◆ Exercise requirements
A single figure is expected: how many lines of the data that follows contain the word "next".

(Excerpts from a dataset)
****

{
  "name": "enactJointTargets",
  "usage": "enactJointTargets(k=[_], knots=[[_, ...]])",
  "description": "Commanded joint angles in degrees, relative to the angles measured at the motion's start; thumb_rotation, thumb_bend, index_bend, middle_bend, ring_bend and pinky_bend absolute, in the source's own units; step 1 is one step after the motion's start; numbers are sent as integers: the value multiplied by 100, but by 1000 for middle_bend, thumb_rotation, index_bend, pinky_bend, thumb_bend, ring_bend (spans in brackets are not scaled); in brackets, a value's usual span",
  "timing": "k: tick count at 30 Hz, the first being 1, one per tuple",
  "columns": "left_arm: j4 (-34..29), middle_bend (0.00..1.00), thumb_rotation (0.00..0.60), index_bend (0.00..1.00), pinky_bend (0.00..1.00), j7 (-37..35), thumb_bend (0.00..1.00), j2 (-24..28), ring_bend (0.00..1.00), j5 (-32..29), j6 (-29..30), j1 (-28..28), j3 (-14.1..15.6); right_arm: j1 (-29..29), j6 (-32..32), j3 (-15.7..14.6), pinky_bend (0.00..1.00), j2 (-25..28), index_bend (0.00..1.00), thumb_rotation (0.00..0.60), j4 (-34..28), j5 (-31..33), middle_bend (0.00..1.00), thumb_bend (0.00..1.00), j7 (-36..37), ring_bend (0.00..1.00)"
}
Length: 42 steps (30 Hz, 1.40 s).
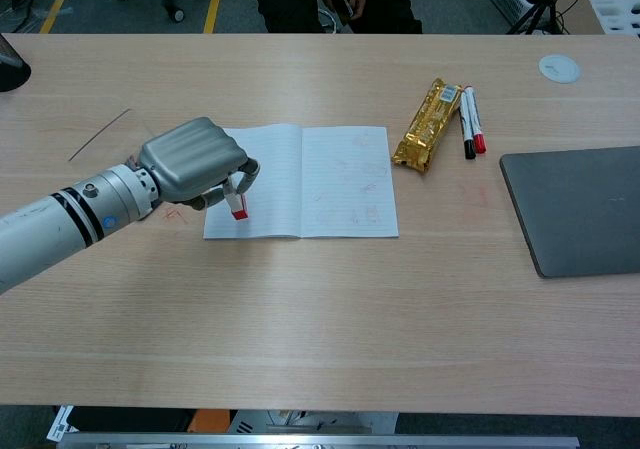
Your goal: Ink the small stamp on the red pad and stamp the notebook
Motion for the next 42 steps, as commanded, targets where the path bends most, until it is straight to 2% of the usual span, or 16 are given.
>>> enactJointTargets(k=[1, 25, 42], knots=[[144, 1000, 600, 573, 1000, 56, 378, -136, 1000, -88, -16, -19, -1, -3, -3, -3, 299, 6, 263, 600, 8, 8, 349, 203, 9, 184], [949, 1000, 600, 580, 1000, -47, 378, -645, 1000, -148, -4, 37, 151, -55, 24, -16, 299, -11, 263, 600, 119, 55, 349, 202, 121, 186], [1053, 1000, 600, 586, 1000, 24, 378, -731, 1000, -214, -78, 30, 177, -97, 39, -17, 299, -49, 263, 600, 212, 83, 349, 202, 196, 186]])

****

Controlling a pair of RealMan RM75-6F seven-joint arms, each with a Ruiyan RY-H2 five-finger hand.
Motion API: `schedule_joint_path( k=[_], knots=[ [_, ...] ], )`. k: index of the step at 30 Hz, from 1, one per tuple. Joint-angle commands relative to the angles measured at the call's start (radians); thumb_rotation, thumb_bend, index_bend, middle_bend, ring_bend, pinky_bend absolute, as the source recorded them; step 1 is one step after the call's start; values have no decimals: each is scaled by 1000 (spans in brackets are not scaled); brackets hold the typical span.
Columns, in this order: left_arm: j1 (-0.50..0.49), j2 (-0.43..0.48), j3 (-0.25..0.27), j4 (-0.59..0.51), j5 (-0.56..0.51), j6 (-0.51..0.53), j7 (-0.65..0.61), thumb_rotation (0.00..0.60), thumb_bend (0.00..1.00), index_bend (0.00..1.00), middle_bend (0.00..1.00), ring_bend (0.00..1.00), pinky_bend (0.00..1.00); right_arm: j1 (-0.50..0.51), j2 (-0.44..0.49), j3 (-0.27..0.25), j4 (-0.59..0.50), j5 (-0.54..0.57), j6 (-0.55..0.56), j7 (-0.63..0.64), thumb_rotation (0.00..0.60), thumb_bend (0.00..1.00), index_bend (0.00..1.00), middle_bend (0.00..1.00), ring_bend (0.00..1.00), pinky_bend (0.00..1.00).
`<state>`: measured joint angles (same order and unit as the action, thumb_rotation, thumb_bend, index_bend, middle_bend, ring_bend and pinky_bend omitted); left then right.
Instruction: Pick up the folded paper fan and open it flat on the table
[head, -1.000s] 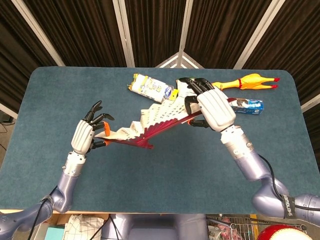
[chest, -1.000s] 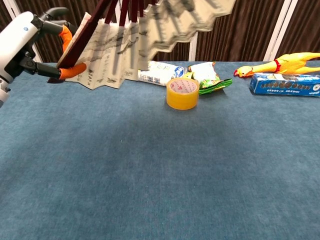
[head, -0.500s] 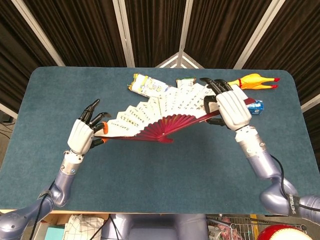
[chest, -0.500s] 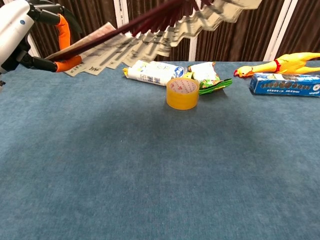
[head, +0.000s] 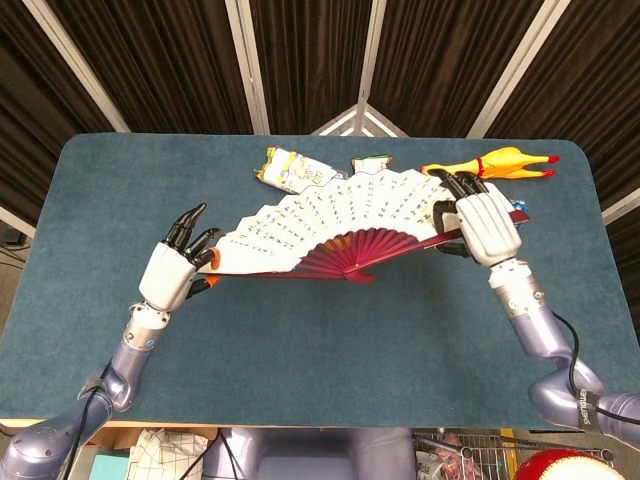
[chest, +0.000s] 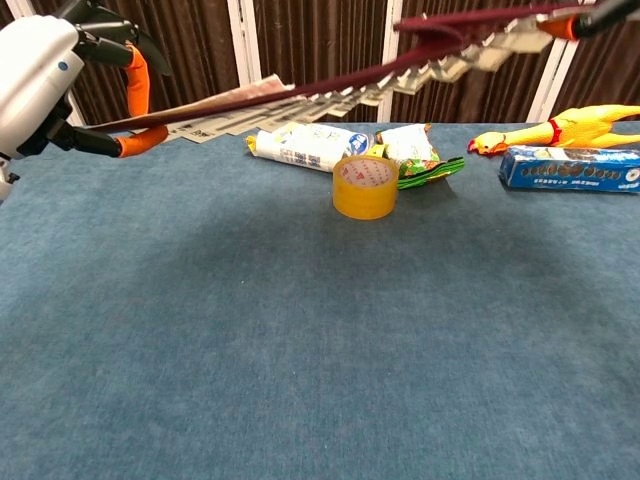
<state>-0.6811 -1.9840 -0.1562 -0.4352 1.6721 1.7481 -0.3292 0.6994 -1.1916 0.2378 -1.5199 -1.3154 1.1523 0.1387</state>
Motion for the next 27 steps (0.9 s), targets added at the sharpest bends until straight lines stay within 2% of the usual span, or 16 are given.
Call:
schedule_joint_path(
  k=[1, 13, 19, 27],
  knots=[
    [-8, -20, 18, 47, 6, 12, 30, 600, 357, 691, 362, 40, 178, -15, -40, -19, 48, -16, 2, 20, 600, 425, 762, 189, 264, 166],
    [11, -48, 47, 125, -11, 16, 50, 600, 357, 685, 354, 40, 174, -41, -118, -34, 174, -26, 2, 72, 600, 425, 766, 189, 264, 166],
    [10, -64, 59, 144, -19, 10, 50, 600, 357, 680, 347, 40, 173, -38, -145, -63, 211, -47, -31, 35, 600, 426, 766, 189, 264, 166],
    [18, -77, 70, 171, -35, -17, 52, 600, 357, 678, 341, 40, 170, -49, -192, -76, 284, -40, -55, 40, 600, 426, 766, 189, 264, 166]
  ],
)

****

◆ Reply to the exercise
2